Учителя не всегда справляются с ситуациями буллинга: отчасти они не воспринимают это как свою задачу, потому что их этому не учили. Вроде бы классный руководитель должен отвечать за психологический климат в классе, но часто он не владеет необходимыми для этого инструментами, компетентностью, мотивацией. Некоторым учителям может быть даже удобно, когда в классе есть козел отпущения: дети на нем вымещают агрессию, а учитель в этом случае не становится объектом негативного внимания. Кроме того, акцент на экзаменах оставляет все меньше времени и сил на выстраивание личных отношений с учениками. Притом что дети очень много времени проводят в школе и нуждаются в отношениях со сверстниками и учителями, а такой «конвейер» повышает эмоциональное напряжение.

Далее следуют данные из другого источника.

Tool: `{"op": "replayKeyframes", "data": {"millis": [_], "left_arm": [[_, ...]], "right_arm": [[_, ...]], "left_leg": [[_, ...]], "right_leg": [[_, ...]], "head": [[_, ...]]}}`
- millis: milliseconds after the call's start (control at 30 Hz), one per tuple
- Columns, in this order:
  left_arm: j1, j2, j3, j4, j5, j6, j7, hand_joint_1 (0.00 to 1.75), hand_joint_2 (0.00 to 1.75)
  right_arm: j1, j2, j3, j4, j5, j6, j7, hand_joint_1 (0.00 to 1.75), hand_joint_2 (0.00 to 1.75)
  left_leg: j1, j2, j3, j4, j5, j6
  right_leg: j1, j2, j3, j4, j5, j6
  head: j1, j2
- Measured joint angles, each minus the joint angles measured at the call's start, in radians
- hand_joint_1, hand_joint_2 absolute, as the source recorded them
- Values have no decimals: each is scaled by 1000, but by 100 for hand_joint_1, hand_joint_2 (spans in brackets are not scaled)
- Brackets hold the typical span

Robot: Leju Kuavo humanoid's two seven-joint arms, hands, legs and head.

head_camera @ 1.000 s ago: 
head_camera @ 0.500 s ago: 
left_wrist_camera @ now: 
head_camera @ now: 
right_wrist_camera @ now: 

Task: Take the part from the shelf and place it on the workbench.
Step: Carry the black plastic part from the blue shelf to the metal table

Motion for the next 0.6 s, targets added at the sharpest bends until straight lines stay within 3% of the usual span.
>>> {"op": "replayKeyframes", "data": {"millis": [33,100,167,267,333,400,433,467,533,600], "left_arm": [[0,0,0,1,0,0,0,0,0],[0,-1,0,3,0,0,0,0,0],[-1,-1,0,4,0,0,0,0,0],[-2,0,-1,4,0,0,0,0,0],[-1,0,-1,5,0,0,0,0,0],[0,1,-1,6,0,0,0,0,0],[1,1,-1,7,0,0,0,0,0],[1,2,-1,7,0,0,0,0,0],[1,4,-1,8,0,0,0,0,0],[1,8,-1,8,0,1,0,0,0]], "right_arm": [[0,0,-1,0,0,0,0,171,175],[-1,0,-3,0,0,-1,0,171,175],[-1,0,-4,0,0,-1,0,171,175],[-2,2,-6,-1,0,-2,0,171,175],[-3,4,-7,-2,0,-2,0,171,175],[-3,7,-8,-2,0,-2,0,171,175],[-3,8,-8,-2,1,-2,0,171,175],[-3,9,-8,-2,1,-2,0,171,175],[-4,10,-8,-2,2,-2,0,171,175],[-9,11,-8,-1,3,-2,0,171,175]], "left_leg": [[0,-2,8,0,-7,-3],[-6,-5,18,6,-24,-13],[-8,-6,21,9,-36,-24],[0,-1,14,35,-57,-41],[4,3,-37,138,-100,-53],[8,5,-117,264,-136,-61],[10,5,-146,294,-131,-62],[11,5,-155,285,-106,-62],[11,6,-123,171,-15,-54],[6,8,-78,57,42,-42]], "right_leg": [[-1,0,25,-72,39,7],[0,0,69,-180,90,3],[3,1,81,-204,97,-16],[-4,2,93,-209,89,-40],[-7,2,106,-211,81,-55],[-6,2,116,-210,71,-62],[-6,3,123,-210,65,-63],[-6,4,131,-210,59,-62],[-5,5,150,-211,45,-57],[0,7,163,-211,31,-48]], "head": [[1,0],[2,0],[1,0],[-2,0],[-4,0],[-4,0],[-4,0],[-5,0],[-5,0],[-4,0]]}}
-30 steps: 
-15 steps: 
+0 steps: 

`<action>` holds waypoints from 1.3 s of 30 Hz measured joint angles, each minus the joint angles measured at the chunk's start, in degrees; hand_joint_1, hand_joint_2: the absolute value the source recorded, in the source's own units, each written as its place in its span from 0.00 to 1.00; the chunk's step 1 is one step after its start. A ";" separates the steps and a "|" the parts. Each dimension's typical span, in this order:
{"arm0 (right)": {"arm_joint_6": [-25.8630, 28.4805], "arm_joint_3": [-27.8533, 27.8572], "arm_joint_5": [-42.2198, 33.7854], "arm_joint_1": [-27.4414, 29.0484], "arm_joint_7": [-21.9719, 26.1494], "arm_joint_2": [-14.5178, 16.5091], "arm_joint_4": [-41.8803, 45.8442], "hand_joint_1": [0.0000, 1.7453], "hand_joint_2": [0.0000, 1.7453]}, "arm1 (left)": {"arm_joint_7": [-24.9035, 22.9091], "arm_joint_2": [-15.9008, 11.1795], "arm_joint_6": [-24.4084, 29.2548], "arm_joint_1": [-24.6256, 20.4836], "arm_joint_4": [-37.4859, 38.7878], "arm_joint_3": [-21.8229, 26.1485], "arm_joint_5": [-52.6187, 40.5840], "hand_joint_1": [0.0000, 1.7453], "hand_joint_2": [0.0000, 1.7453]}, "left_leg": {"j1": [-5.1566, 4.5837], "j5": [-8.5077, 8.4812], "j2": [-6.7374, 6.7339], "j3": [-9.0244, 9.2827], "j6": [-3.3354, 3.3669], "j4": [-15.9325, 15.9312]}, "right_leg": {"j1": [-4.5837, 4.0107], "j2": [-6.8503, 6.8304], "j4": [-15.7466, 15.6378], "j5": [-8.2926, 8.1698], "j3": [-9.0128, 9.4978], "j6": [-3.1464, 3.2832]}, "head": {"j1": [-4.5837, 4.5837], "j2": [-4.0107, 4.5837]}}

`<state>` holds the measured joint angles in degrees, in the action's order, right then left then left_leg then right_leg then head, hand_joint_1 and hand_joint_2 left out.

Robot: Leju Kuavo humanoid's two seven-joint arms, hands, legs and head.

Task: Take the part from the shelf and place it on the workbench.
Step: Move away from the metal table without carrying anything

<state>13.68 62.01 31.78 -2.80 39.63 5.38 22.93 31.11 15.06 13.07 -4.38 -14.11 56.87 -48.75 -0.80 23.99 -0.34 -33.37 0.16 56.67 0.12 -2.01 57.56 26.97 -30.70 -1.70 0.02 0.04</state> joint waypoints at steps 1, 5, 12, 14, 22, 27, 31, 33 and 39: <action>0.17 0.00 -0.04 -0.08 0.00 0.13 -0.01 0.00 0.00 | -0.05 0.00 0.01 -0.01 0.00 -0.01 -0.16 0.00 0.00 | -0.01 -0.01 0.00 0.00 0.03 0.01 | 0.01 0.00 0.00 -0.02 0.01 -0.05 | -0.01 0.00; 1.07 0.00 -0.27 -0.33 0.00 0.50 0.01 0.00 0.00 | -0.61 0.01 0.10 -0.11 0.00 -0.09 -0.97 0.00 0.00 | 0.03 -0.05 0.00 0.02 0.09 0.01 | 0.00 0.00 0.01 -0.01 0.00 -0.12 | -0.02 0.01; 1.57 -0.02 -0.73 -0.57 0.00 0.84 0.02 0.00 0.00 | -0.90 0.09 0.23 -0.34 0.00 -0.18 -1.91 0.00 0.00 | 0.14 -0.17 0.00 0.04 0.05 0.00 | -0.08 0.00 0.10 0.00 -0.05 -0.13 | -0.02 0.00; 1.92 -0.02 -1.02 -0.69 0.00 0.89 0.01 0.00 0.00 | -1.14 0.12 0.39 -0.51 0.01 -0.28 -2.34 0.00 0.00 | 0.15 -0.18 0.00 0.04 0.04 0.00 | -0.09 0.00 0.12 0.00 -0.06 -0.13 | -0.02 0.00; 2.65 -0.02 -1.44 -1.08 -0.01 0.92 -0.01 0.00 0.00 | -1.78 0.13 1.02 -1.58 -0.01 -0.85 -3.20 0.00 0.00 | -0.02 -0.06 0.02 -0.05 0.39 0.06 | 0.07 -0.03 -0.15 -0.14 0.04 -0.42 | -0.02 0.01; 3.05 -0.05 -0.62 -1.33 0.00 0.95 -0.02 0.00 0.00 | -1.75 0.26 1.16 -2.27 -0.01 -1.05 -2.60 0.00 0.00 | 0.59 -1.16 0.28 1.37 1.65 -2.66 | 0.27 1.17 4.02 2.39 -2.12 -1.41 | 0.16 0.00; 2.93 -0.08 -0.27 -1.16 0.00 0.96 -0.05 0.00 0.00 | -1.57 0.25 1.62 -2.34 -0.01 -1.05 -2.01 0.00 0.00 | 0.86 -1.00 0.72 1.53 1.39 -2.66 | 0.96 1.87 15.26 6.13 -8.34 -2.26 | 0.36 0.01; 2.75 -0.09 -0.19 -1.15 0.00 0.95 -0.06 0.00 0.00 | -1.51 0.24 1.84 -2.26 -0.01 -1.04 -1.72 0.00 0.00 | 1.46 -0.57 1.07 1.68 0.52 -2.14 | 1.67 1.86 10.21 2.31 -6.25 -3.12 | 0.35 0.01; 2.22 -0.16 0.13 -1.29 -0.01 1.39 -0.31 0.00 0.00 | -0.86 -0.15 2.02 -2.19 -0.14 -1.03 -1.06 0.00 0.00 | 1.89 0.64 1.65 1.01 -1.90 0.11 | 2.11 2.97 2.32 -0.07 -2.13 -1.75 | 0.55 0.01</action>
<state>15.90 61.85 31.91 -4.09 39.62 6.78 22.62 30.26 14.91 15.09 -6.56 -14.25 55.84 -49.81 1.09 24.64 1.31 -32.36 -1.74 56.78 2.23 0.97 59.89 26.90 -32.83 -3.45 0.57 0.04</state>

Для того чтобы вовремя включиться в ситуацию, родителям нужно в целом быть в курсе, что у ребенка происходит с друзьями в школе: созванивается ли он с одноклассниками, переписывается ли в соцсетях, ходит ли в гости, общается ли в чатах. Если все это есть — значит, в классе у ребенка все в порядке. Если же ребенок ходит один, грустит, ему не у кого спросить домашнее задание, некого пригласить на день рождения, то важно понять, что происходит. Не факт, что это травля, — могут быть и другие сложности. В любом случае родителю полезно представлять, как примерно устроены отношения в классе, обсуждать их с ребенком, интересоваться ими не только в момент, когда все становится сложно.

Для подростков очень важны статусы. Оптимально, когда ребенок имеет разный опыт в разных группах и понимает многомерность отношений: скажем, в классе его ценят за то, что он хорошо рисует, а на физкультуре он не лучший. Для любого ребенка важен опыт успешности, и не каждый может получить его в школе: хорошо, когда для этого есть дополнительные среды — секции, кружки, группы по интересам.

Также важную роль играет интернет. С одной стороны, он может стать ресурсом для тех, у кого очное общение не складывается по каким-то причинам. С другой стороны, он становится и новой средой для всевозможной агрессии, в частности — травли. Кибербуллинг отчасти схож с традиционной травлей, но имеет и ряд отличий. Например, при очной травле ребенок знает, что есть опасное пространство (школьный автобус, класс, туалет), которого лучше избегать. При кибербуллинге жертва не знает, когда она подвергнется нападению, не понимает, кто обидчик и какая информация о жертве ему доступна, — то есть он находится в ситуации уязвимости везде и круглосуточно.

Для того чтобы прекратить буллинг в школьном классе, нужна согласованная активность учителей, школьного психолога и поддержка родителей. Справиться с последствиями травли и помочь ребенку вне школы может психолог — на индивидуальных встречах, тренингах или в рамках подростковой психотерапевтической группы, где в безопасной обстановке можно обсуждать школьные ситуации и учиться новым способам поведения.

В советское время о травле было не принято говорить. Травля вообще достаточно новый термин в психологии образования, хотя как явление она была всегда. Существует ряд мифов о том, почему она полезна, но в целом сейчас довольно много говорят о насилии и противодействии насилию, поэтому и с травлей ситуация должна поменяться.